Tuesday, October 18, 2016

What’s wrong with the United States’ Southeast Asian allies?

The Philippines and Thailand are not acting like US treaty allies are supposed to. While the Philippines’ President Rodrigo Duterte seems somewhat of an outlier, his anti-Americanism is only the latest instalment of instability in the US–Philippines relationship. Thai–US relations have also suffered since the 2014 military coup and Thailand now appears to be seeking closer military ties with China. But these countries’ disagreements with the United States do not necessarily mean they want a change to the status quo in Asia.

Duterte’s election has thrown perceptions of the US–Philippines alliance into disarray. The firebrand leader’s policy announcements have included a possible end to joint US–Philippines naval patrols and the US Special Forces presence in Mindanao. These, together with intemperate outbursts in response to US criticism of his campaign against drugs, appear to signal a relationship in serious trouble. Duterte has confounded expectations that his country would continue to draw closer to the United States in the wake of the South China Sea dispute.

The Thai–US relationship has also struggled since 2014, with continuing frustration from Thai elites towards US policy. After the May 2014 coup there was fury that the United States would condemn the overthrow of the Yingluck government and mildly downgrade military cooperation. Since then the relationship has been marked by bitter spats, especially when US officials have criticised Thailand on human rights issues.

Meanwhile Thailand appears to be drifting closer to China. The two countries have undertaken new joint military exercises and the Thai navy has announced plans to purchase Chinese submarines. Thailand’s recent decisions to deport Uighurs, an ethnic minority population in western China with separatist elements, and block entry to Hong Kong celebrity activist Joshua Wong also appear to demonstrate increasing subservience to China.

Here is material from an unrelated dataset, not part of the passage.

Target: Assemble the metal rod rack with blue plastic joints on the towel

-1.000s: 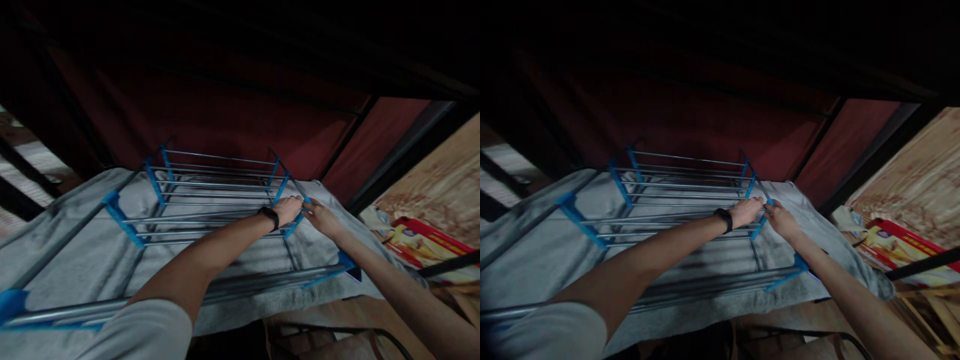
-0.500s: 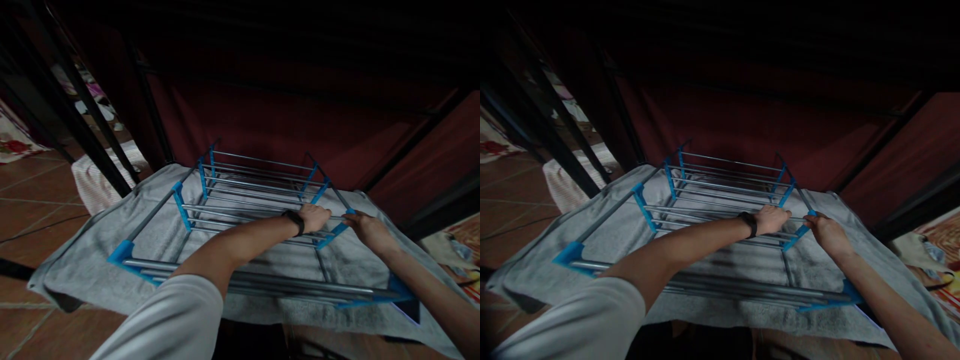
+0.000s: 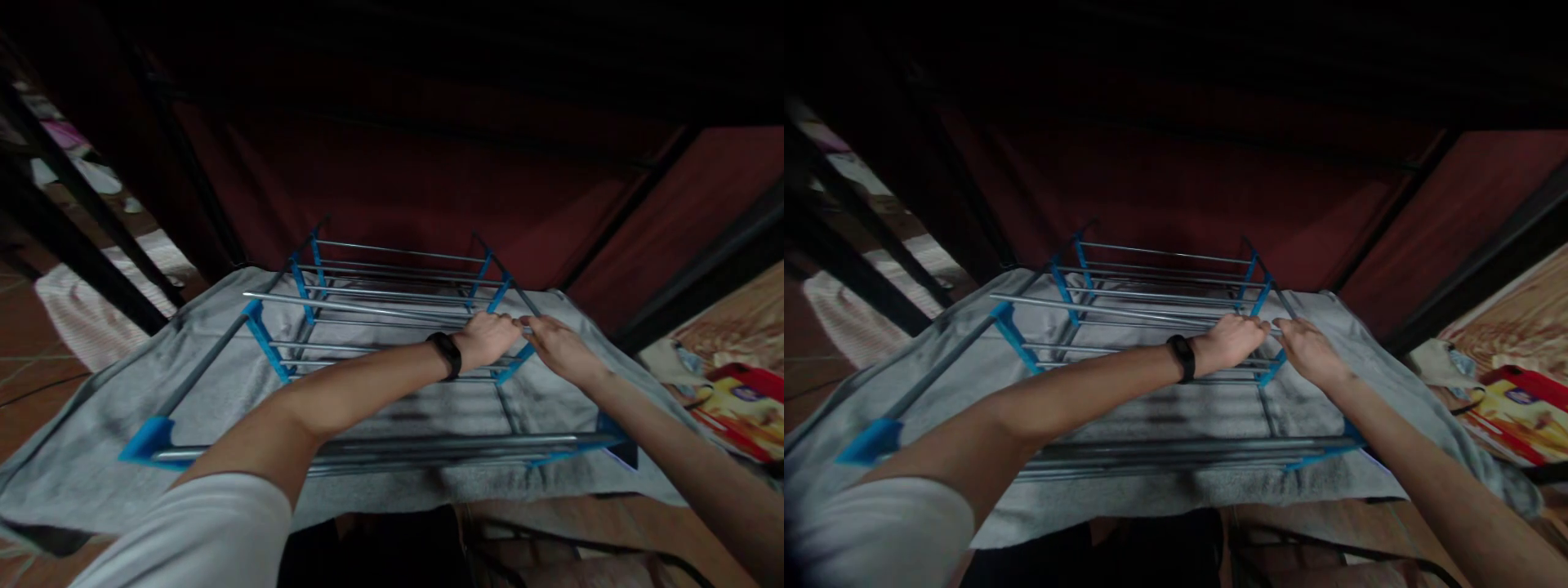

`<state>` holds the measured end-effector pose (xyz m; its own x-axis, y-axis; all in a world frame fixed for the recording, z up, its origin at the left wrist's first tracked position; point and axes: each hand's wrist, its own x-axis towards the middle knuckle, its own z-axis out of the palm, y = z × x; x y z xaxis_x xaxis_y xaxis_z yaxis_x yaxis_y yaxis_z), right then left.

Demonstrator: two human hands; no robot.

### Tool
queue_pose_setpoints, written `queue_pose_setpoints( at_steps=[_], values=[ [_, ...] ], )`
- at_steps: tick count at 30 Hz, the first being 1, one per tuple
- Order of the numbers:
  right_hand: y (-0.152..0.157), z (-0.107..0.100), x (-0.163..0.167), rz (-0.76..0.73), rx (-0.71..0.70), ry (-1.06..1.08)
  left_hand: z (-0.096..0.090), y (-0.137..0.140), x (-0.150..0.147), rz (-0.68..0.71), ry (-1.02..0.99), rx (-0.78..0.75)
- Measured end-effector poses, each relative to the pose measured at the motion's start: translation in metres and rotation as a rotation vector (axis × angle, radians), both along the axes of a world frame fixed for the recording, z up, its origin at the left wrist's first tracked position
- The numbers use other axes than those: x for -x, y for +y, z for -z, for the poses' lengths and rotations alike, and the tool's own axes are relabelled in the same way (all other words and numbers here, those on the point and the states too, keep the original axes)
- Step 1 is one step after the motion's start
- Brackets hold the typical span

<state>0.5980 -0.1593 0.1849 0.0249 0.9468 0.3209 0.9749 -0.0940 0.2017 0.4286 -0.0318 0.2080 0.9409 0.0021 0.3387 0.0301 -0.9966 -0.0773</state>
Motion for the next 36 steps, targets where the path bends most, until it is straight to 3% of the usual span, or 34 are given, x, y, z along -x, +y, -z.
queue_pose_setpoints(
  at_steps=[3, 5, 8, 10, 13, 16, 19, 25, 36],
  values=[
    [0.004, -0.009, 0.004, 0.113, -0.007, 0.128, -0.020, 0.000, 0.010, 0.054, -0.119, -0.134],
    [0.003, -0.015, 0.001, 0.240, -0.066, 0.185, -0.030, 0.001, 0.020, 0.204, -0.235, -0.263],
    [-0.003, -0.024, -0.008, 0.395, -0.155, 0.240, -0.027, 0.008, 0.036, 0.396, -0.235, -0.361],
    [-0.008, -0.028, -0.013, 0.449, -0.178, 0.257, -0.008, 0.015, 0.040, 0.329, -0.141, -0.298],
    [-0.012, -0.028, -0.010, 0.486, -0.108, 0.316, 0.032, 0.027, 0.033, 0.143, 0.010, -0.058],
    [-0.012, -0.021, 0.000, 0.532, 0.001, 0.346, 0.069, 0.032, 0.011, 0.057, 0.132, 0.261],
    [-0.008, -0.015, 0.004, 0.595, 0.028, 0.333, 0.089, 0.028, -0.018, 0.031, 0.203, 0.493],
    [-0.005, -0.011, -0.001, 0.593, -0.008, 0.514, 0.100, 0.014, -0.064, 0.077, 0.212, 0.615],
    [-0.004, -0.011, 0.005, 0.564, -0.032, 0.441, 0.082, 0.012, -0.068, -0.015, 0.206, 0.616]
  ],
)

Common to both Thailand and the Philippines is a fear of major powers interfering in domestic politics or intervening in internal security problems. While outside criticism is something that most Western states view as merely irritating, for many developing states it can be interpreted as intent to destabilise, including by fostering support for opposition forces.

This view of security circumscribes these countries’ embrace of liberal values, which is why views of concepts such as human rights and the rule of law can vary. For example, the right to be innocent until proved guilty is one that considerable numbers of both Thais and Filipinos seem quite prepared to forego if a threat to security is perceived. This was demonstrated in former Thai prime minister Thaksin Shinawatra’s anti-drugs campaign and now is evident in the Philippines with Duterte’s current crackdown.

All this means that countries like the Philippines and Thailand can react violently to criticism of their human rights performance. They are then prepared to make the political and diplomatic dimensions of their relationships with offending great powers very unpleasant. This includes through public overtures to alternative suitors like China and Russia who, being illiberal themselves, are refreshingly unlikely to offer criticism on the human rights front.

A shifting international power structure is changing the way Thailand and the Philippines balance between the United States and China. Cooperation with the United States offers access to desirable technology and training, as well as a shield against China, but neither state wants to become the patsy for US–China rivalry nor a proxy battleground for the United States. Yet neither wants Chinese hegemony either. To get around this, these states frequently compartmentalise different components of their bilateral relationships.

For example, despite Duterte’s bluster, a scheduled joint air force exercise with the United States recently occurred as planned, and the threat to cancel Philippines–US maritime patrols applies only to patrols in the Philippines’ exclusive economic zone and not the territorial sea. The number of US forces who might be asked to withdraw from involvement in Philippines counterinsurgency operations is also quite small. And Duterte’s threat to buy arms from Russia and China is straight out of the Thai playbook, which is an act of asserting sovereignty and much less a guide to alignment.

In the case of Thailand, there is no sign at present that they or the United States wish to discontinue the flagship regional multilateral exercise ‘Cobra Gold’, despite threats to institute ‘Panda Gold’. While some military training with China is occurring, it is on a far smaller scale than that with the United States.

The familiar separation of economic and security ties — China being the dominant economic partner and the United States the preferred security partner — appears to now extend to the politico-security dichotomy, where stormy political relations can be accompanied by stable military-to-military relationships.

Western states have a moral imperative to reiterate why liberal democracies offer the most just societies and are most able to deliver human dignity, freedom and development of human potential. But the United States and others need to be aware of the different perspectives of Southeast Asian countries. It is no more likely that Thailand or the Philippines will want to be entirely beholden to China than they wish to be beholden entirely to the United States.

Dr Greg Raymond is a Research Fellow in the Strategic and Defence Studies Centre at the Australian National University.